» Aim of the exercise
Every line of the material needs an exact copy, apart from the images.

» Supplied information
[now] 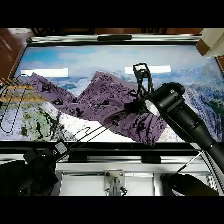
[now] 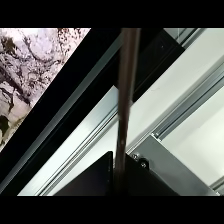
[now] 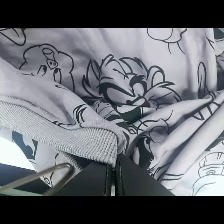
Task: Fold the shirts.
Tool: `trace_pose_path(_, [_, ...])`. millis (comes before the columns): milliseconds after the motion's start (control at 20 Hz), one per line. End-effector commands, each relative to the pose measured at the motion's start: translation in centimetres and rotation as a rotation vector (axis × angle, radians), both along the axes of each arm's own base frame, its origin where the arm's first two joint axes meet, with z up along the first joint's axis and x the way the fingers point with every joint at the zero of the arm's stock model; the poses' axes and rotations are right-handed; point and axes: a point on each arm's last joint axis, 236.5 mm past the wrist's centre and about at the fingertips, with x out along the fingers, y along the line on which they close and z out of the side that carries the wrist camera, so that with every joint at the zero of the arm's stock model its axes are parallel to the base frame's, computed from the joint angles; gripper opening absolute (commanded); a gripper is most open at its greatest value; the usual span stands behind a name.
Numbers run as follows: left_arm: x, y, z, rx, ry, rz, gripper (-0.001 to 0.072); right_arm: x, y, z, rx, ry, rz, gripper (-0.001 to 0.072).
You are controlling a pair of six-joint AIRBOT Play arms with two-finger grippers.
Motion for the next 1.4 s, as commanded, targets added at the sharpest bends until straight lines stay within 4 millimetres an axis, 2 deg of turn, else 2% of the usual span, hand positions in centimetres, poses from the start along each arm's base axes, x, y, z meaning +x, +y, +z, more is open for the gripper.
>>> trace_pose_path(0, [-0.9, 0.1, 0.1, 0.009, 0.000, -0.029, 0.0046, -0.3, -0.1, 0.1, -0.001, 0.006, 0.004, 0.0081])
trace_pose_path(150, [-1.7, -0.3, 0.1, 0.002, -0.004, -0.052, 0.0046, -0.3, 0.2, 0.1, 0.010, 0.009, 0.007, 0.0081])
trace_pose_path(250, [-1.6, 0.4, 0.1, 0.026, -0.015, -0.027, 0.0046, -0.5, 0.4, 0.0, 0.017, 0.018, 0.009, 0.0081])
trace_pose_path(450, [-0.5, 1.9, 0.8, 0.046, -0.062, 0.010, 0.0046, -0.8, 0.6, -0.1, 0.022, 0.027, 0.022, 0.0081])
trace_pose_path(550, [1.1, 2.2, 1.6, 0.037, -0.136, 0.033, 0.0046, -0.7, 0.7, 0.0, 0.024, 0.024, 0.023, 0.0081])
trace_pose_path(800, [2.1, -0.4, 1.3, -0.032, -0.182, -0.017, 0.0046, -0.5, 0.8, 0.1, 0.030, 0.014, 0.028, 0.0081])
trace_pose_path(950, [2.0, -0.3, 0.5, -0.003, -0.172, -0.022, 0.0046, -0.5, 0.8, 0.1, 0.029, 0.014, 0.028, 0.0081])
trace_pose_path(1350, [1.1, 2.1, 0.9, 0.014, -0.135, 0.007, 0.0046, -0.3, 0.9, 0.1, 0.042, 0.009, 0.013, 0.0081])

» Response box
[now] 
[now] 
[now] 
Task: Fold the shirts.
Tool: `trace_pose_path(_, [_, ...])`. millis (comes before the columns): milliseconds after the motion's start (control at 20 Hz), one per line. End-effector commands, each relative to the pose measured at the motion's start: translation in centimetres and rotation as a rotation vector (axis × angle, radians), both along the axes of each arm's own base frame, its origin where the arm's first two joint axes meet, with z up along the first joint's axis and x the way the fingers point with every joint at the zero of the arm's stock model; the poses' axes and rotations are right-handed; point and axes: a point on each arm's last joint axis, 236.5 mm past the wrist's centre and about at the fingertips, with x out along the fingers, y along the line on which they close and z out of the side that carries the wrist camera, so that with every joint at the zero of the arm's stock model its axes are parallel to the base frame's, computed from the joint angles; gripper opening absolute (commanded); a gripper is most open at its greatest value; the usual span stands behind a name.
Numbers run as follows: left_arm: x, y, z, rx, ry, rz, gripper (-0.001 to 0.072); right_arm: x, y, z, rx, ry, rz, gripper (-0.001 to 0.072).
You are controlling a pair of six-joint AIRBOT Play arms with two-finger grippers.
Motion for the next 1.4 s, as commanded, targets added at the sharpest bends until straight lines stay within 4 millimetres an axis, 2 deg of turn, else 2% of the usual span, hand positions in centimetres, poses from the start along each arm's base axes, x, y, z meaning +x, +y, +z, more is open for the gripper.
>>> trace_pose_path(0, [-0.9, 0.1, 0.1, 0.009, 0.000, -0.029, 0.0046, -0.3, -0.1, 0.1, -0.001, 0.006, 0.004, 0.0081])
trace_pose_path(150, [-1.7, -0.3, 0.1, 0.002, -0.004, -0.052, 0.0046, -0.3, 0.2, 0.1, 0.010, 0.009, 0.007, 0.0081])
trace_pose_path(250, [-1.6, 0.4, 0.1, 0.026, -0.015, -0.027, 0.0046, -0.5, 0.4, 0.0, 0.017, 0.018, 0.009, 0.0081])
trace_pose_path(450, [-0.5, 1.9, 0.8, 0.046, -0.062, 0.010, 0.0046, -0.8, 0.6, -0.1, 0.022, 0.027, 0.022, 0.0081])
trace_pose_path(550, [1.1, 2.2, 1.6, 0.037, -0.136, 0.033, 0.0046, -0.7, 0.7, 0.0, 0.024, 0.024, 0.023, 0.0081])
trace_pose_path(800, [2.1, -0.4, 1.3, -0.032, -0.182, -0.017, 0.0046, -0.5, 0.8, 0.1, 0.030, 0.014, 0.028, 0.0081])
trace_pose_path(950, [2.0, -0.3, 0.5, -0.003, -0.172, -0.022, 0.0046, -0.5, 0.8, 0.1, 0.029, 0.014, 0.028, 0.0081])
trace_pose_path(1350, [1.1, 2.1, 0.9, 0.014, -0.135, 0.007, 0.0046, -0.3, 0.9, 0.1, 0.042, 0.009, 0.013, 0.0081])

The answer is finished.